- Relator(a)
- Ministra Maria Thereza de Assis Moura
- Órgão julgador
- Sexta Turma
- Data do julgamento
- 01/09/2015
- Data de publicação
- 17/09/2015
STJ – Acórdão, Rel. Ministra Maria Thereza de Assis Moura, Sexta Turma, j. 01/09/2015, p. 17/09/2015
PROCESSO PENAL. HABEAS CORPUS. ROUBO CIRCUNSTANCIADO E TRÁFICO DE DROGAS. PRISÃO CAUTELAR. EXCESSO DE PRAZO. INOCORRÊNCIA. NECESSIDADE DE EXPEDIÇÃO DE CARTA PRECATÓRIA PARA A OITIVA DAS VÍTIMAS. COMPLEXIDADE DA CAUSA. AUDIÊNCIA DE INSTRUÇÃO E JULGAMENTO QUE SE AVIZINHA. INEXISTÊNCIA DE ILEGALIDADE MANIFESTA. ORDEM DENEGADA. 1. A questão do excesso de prazo na formação da culpa não se esgota na simples verificação aritmética dos prazos previstos na lei processual, devendo ser analisada à luz do princípio da razoabilidade, segundo as circunstâncias detalhadas de cada caso concreto. 2. Na hipótese, muito embora o paciente esteja preso cautelarmente há um ano e um mês, o Juízo singular noticiou que houve a necessidade de aguardar-se o cumprimento de carta precatória expedida para a "oitiva das vítimas e a indicação da defesa sobre o atual paradeiro da testemunha para prosseguimento do feito" (fl. 50).
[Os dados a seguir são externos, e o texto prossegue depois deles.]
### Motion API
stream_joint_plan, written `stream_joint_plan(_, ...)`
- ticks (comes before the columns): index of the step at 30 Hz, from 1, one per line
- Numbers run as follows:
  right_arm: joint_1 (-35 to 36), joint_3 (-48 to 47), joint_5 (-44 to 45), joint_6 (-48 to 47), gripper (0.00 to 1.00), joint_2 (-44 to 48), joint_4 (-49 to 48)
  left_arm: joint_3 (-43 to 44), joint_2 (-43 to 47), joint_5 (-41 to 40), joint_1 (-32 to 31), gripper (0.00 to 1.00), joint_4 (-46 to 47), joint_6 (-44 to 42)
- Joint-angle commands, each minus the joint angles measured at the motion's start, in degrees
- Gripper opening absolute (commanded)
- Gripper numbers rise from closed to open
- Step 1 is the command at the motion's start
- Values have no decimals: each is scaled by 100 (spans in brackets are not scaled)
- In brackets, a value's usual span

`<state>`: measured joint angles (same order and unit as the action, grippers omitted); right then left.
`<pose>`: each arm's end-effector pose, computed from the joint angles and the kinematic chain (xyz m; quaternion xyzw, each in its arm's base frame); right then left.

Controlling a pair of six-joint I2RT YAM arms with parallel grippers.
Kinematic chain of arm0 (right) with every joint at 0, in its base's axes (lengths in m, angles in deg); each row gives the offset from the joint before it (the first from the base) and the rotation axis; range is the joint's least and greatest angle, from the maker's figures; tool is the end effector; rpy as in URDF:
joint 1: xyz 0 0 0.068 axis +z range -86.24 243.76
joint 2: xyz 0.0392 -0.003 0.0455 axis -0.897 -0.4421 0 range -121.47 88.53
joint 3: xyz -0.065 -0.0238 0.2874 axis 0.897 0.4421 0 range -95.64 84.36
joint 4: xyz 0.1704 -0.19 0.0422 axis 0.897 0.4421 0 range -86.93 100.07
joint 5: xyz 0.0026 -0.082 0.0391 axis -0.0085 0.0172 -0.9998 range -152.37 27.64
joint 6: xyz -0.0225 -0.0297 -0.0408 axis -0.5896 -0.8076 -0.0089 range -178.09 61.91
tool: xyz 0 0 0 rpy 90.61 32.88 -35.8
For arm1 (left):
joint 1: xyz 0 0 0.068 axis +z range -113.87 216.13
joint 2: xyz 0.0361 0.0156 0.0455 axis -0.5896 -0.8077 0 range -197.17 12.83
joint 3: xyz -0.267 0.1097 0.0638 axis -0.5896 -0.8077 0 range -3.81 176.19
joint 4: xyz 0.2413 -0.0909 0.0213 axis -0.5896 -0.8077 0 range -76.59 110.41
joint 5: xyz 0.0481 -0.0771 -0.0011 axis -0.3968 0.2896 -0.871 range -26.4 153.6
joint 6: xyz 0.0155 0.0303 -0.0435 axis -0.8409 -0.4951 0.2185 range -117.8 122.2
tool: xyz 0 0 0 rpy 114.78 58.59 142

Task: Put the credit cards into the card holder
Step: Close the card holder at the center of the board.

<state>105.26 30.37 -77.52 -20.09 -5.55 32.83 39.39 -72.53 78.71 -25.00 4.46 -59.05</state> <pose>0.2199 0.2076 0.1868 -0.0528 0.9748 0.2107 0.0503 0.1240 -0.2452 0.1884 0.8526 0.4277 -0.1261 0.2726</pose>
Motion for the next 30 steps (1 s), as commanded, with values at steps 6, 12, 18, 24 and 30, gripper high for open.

Ademais, consta das informações prestadas pelo Tribunal a quo que foi designada audiência de instrução e julgamento para data próxima (dia 30.9.2015). 3. Tal contexto justifica o andamento do feito, que é compatível com as particularidades da causa, não se tributando, pois, aos órgãos estatais indevida letargia. 4. Ordem denegada. (HC n. 329.212/SP, relatora Ministra Maria Thereza de Assis Moura, Sexta Turma, julgado em 1/9/2015, DJe de 17/9/2015.)